■ **WORK TO BE COMPLETED**
Report every line of the material that contains the string "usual".

########################################

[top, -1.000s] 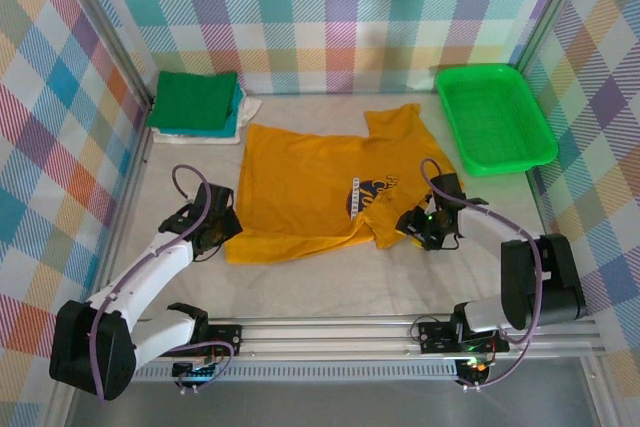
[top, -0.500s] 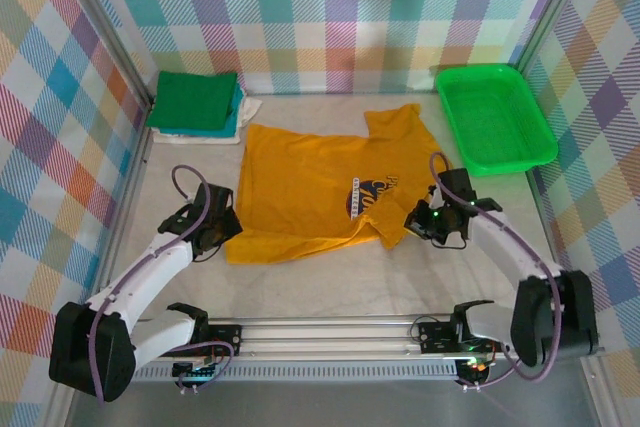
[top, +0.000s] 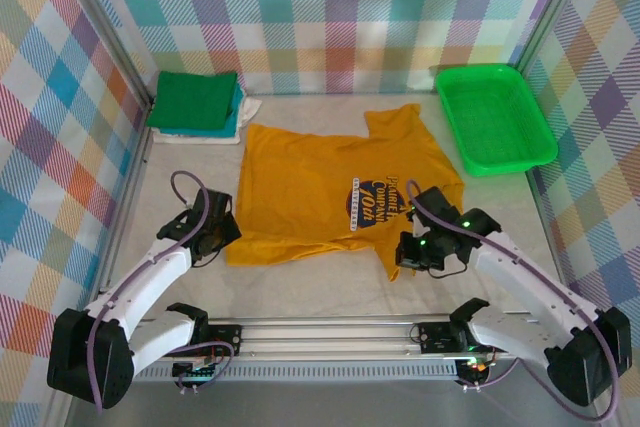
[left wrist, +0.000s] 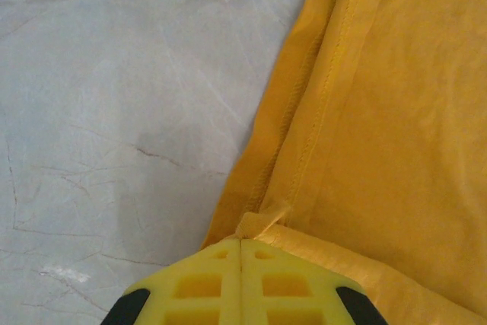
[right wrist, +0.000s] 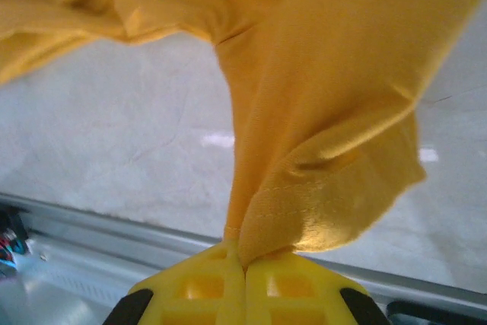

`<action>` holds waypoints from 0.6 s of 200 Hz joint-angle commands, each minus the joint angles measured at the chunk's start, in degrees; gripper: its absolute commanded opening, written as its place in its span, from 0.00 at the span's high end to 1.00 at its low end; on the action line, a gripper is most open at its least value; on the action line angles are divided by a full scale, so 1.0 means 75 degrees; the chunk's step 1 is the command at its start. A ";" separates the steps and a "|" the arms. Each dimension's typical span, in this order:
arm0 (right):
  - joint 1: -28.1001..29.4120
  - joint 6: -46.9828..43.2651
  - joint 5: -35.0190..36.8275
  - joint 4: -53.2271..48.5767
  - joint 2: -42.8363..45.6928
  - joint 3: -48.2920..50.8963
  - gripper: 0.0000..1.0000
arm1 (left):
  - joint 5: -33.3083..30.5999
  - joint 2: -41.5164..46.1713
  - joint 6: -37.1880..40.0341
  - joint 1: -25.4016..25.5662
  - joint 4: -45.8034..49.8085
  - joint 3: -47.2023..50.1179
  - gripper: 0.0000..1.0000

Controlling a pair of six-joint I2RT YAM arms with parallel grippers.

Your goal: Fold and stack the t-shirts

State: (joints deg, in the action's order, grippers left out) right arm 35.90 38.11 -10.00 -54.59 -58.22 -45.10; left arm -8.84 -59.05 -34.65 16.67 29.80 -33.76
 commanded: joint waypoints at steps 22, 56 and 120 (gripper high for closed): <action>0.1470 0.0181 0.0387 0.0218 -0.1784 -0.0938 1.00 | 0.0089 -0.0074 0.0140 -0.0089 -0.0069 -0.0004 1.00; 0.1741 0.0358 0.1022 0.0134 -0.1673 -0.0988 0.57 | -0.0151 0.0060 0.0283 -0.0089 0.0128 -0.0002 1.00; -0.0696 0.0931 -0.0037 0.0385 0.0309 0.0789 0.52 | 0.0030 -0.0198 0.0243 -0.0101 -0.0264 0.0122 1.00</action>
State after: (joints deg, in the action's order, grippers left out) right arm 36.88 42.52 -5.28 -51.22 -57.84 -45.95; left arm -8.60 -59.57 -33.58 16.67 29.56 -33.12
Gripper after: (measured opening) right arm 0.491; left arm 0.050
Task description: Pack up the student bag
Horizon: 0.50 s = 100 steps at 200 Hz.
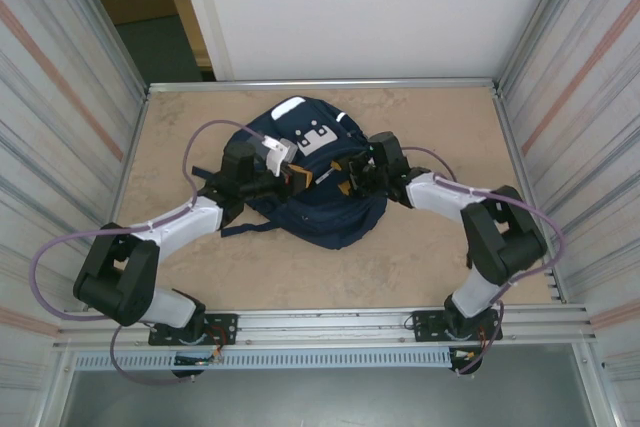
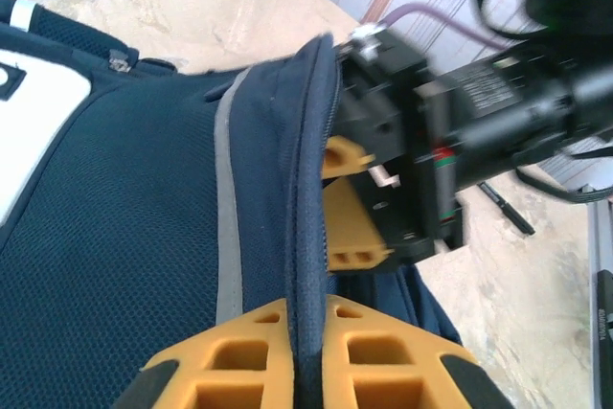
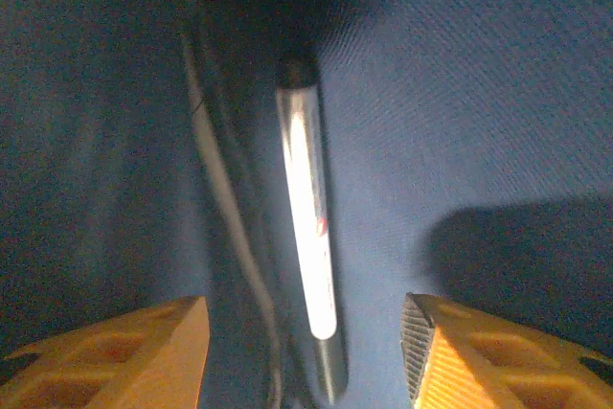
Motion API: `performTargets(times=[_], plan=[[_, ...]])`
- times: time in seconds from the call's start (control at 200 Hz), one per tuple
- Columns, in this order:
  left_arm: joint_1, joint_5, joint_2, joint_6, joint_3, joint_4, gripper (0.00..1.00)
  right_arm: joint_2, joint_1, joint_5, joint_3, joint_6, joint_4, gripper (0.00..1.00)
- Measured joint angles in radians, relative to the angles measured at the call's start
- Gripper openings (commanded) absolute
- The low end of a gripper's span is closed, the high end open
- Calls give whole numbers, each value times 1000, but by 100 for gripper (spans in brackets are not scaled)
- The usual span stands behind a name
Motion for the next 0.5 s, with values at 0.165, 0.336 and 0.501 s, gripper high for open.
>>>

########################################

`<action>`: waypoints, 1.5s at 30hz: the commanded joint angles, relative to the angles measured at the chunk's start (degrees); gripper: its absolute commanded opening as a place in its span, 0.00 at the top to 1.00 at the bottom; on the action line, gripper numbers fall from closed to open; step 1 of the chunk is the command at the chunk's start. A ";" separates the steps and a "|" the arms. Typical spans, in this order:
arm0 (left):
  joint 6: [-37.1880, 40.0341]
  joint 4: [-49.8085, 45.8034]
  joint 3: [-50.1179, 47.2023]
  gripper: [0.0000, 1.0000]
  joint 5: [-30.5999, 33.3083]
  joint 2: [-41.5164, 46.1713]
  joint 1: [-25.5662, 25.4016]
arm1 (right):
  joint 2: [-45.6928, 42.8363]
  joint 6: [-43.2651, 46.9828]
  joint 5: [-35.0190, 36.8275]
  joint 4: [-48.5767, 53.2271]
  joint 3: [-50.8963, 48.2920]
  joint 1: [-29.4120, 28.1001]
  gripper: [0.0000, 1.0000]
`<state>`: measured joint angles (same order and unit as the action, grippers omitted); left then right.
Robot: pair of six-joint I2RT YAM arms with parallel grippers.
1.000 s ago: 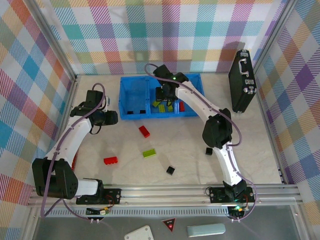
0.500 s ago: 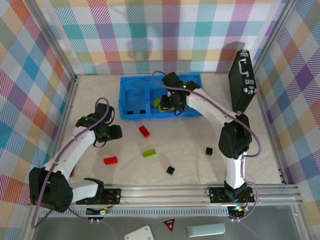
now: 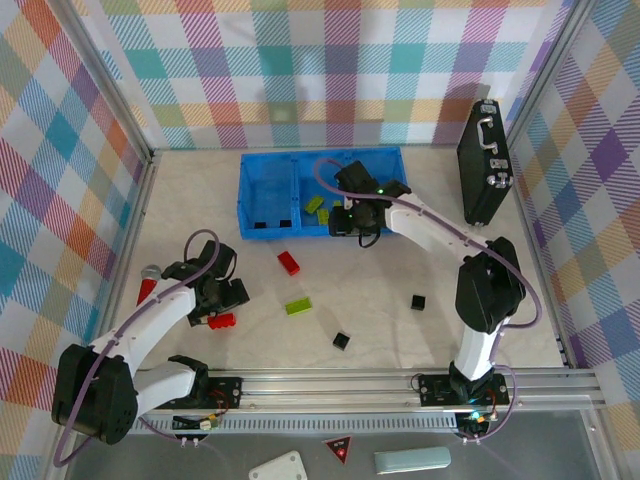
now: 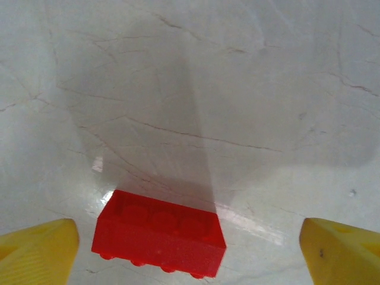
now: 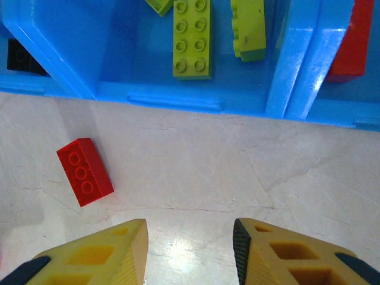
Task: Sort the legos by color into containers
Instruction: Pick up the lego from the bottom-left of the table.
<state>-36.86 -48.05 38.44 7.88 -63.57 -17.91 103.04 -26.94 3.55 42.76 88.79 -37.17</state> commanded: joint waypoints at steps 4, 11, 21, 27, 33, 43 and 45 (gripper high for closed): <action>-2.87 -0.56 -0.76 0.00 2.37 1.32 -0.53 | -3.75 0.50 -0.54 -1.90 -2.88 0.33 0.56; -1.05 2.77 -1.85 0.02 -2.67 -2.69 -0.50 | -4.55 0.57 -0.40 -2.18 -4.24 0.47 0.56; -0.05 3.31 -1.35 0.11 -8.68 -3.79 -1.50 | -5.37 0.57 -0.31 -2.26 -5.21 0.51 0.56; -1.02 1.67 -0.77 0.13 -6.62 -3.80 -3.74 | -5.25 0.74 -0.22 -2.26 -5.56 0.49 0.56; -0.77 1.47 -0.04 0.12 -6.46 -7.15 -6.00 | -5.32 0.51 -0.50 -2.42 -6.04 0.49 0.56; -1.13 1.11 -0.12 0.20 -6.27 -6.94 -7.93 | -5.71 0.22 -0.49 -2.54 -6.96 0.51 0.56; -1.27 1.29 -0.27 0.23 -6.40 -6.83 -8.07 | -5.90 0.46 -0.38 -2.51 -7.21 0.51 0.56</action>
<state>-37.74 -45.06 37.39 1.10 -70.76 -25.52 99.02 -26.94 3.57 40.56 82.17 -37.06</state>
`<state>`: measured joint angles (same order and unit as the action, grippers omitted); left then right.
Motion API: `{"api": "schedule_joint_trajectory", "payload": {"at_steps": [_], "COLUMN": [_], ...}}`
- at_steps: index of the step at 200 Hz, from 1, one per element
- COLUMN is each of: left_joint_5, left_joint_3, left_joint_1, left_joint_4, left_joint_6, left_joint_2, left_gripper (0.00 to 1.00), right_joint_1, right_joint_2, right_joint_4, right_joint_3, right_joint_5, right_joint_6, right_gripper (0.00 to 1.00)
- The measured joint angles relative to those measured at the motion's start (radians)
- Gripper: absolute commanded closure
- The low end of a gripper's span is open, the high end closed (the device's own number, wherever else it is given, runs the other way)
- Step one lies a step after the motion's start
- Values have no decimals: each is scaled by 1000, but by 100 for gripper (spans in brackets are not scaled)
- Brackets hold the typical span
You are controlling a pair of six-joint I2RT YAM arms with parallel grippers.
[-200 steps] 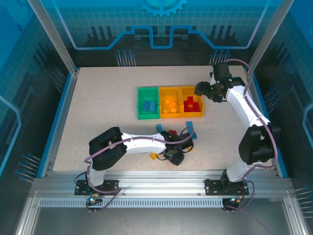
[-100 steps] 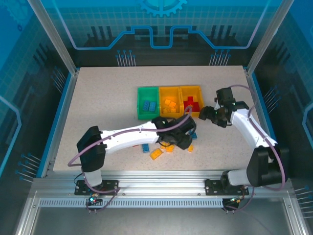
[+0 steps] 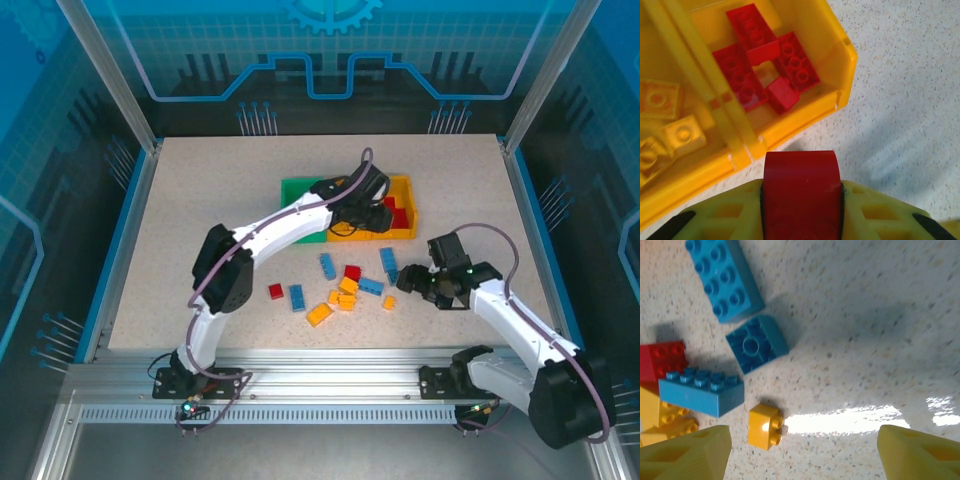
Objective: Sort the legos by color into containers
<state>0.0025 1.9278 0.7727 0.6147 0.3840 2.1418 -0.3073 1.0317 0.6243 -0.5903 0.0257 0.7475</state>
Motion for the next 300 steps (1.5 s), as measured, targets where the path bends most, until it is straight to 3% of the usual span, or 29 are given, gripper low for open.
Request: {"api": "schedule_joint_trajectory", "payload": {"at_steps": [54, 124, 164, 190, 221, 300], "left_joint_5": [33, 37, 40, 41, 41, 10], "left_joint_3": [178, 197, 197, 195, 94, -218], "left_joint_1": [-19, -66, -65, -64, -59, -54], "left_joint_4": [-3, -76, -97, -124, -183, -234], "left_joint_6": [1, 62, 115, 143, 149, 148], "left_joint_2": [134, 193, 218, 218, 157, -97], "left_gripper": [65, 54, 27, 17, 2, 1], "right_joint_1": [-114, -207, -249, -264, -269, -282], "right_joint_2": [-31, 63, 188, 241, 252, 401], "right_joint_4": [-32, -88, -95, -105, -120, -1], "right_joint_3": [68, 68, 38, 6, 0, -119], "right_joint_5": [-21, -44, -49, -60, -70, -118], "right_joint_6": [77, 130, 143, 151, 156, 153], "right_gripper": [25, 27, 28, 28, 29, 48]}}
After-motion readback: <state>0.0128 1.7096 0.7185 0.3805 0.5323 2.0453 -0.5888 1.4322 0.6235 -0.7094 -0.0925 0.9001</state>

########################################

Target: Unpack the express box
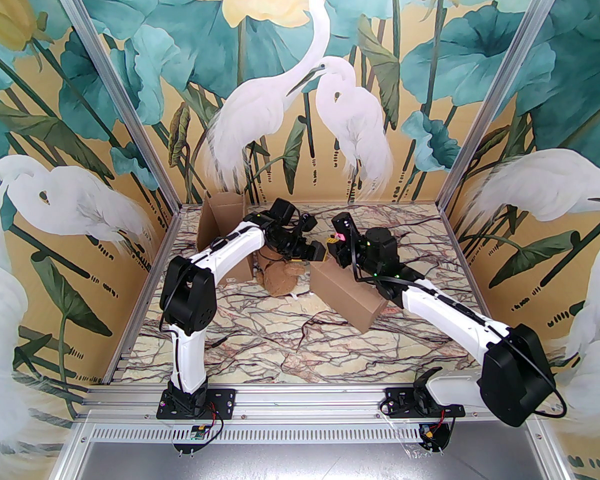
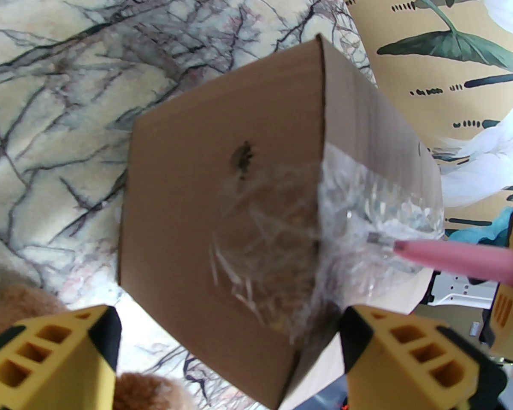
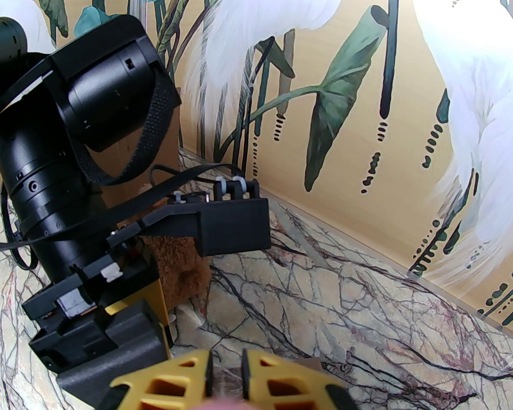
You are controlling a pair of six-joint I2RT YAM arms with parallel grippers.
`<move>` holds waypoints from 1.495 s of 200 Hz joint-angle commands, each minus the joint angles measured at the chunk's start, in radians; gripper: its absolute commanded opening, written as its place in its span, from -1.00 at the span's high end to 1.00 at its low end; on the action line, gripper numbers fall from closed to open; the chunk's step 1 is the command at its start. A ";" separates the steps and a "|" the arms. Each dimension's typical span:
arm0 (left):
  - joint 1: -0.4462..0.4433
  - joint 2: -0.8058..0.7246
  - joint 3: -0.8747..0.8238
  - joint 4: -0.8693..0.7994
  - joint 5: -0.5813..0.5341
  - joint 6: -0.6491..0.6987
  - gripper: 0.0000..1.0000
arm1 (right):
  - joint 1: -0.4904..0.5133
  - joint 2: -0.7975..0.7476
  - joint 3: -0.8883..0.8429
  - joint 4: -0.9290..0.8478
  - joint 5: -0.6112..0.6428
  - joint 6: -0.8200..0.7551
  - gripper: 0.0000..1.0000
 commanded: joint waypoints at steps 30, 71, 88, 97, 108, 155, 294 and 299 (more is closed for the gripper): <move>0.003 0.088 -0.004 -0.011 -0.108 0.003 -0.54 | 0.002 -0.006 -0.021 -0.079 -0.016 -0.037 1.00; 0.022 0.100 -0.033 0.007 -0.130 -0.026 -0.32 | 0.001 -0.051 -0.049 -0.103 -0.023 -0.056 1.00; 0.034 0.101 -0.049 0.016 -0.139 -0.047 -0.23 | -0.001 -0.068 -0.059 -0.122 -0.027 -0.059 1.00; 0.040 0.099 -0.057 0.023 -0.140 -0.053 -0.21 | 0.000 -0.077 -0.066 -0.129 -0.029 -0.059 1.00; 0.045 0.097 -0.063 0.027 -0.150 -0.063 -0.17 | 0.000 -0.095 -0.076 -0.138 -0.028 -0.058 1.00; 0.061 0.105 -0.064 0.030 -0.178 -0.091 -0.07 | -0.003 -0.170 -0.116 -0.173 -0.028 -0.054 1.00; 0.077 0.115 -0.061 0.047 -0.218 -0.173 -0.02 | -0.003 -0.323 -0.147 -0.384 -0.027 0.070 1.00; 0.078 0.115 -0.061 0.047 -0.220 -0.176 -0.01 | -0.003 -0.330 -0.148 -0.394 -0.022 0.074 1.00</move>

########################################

■ **EXPECTED ANSWER**
- The usual span stands behind a name
Motion for the next 300 steps (1.5 s), as measured, targets where the path bends most, until it is straight to 3% of the usual span, or 29 are given, gripper low for open.

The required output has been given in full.